The Quinnipiac Chronicle

    New York Times journalist lectures on child sex slavery

    The New York Times Op-Ed columnist Nicholas Kristof spoke about his experience of reporting on the rampant human sex trafficking industry in Asia in a lecture attended by hundreds of students in Alumni Hall on Oct. 10.

    “We should think of human rights abuses as much more than people being imprisoned for expressing their political views,” he said to begin the lecture, which was sponsored by the Quinnipiac University Department of Nursing and was the culmination of the “Abolish Modern-Day Slavery” conference.

    Kristof reported on issues involving human rights while working as a reporter in Asia for The New York Times from the late 1980s to the late 1990s. There, he often had mixed feelings about writing about the plights of countless numbers of teenage girls who had been forced into prostitution.

    “This was the kind of thing I could scarcely believe was happening in the world,” he said. “When I walked out of the interview room, I became deeply disturbed. Here I was with this front-page story and [the teenage girls] were going to live confined to the brothels until they died of AIDS.”

    As a two-time Pulitzer Prize winner, Kristof would regularly feel torn between his desire to help these girls escape and his commitment as a journalist to avoid becoming personally involved in the lives of the people he wrote about. Deciding that he should act on his human convictions, he once paid a brothel owner in Laos hundreds of dollars in order to rescue two young girls and return them to their families.

    One of the girls was joyously welcomed back by her family and eventually became a hairdresser. The other girl, who was addicted to methamphetamine supplied to her by the brothel owner, was shunned by her family and voluntarily returned to the same brothel, Kristof said.

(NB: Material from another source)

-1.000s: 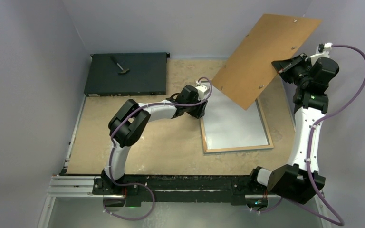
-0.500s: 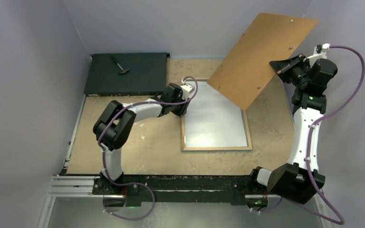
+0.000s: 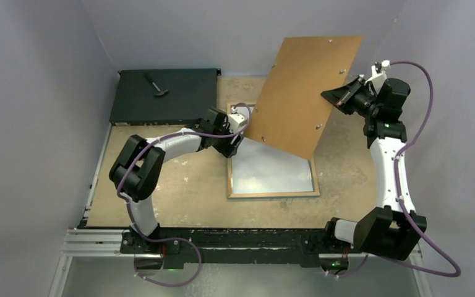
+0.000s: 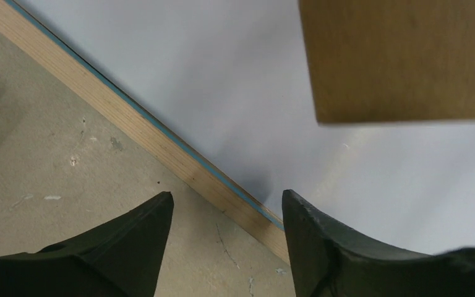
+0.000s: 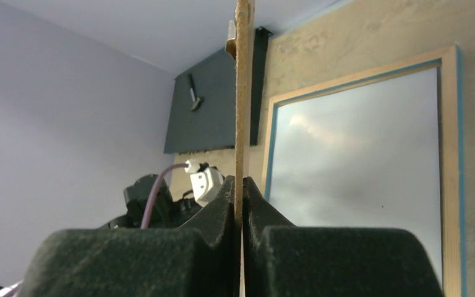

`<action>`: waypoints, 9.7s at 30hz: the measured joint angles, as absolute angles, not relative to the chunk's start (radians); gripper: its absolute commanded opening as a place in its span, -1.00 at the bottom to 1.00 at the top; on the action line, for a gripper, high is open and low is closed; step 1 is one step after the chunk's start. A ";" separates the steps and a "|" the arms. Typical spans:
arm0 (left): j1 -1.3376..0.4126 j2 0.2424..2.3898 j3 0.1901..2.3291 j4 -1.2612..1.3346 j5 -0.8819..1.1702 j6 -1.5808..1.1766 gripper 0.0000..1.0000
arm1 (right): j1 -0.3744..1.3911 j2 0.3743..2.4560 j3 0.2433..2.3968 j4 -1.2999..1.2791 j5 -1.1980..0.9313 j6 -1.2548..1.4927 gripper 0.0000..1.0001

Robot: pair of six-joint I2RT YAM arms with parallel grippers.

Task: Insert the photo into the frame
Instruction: Move the photo frame to the center of the board, then place the photo frame item in the photo frame, then install the photo frame at the center of the board.

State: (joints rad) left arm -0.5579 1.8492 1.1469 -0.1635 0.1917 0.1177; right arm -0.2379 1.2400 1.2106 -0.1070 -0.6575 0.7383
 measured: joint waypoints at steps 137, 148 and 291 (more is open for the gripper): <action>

    “It was heart-breaking to see her go back to the brothel after we had rescued her,” he said.

    One factor contributing to the widespread presence of human sex trafficking is that many Asian governments are either indifferent to it or are covertly supportive of it, Kristof said. In numerous instances, the local police departments in remote Asian towns are so corrupt that they accept bribes from brothel owners as an illicit means to prevent the police officers from arresting and prosecuting the brothel owners, he said.

    “This issue of child sex slavery is much more complicated than merely being a function of poverty,” Kristof said. “This issue of corruption is intrinsic in dealing with the problem.”

    The number of cases of human sex trafficking has grown exponentially with the replacement of communist governments with free-market economies in nations of Eastern Europe and parts of Asia since the late 1980s, he said. These abuses of human rights could be lessened if the economic incentive regarding forced prostitution were decreased, Kristof said.

    Another underlying factor contributing to the widespread child sex trafficking in many Asian nations is a deep-seated collective mindset in which women and girls are inferior to men and boys.

    “In the West, everyone agrees that no one should be locking up 14-year-old girls and putting them in brothels,” he said. But this idea is by no means universally accepted in some Asian nations, he said.

    Kristof told students that they have tremendous power in helping to reduce such human rights abuses by contacting their elected officials to voice their condemnations of the practice.

    “As American citizens, we possess the ability to embarrass foreign governments into getting serious about cracking down on the people who abuse children,” Kristof said. “But we must work together.”

    He implored students to become involved in organizations such as Equality Now, the International Justice Mission and ECPAT International, which work to bring an end to human rights abuses.

    Kathleen McCourt, the university senior vice president of academic affairs, lauded Kristof as a global civil rights champion whose work has spurred an untold number of people to work on behalf of the plight of persecuted people.

    “Nicholas Kristof provides us with information about suffering in other parts of the world, information that is the necessary first step to taking action to address the human rights violations people of conscience must no longer ignore,” McCourt said.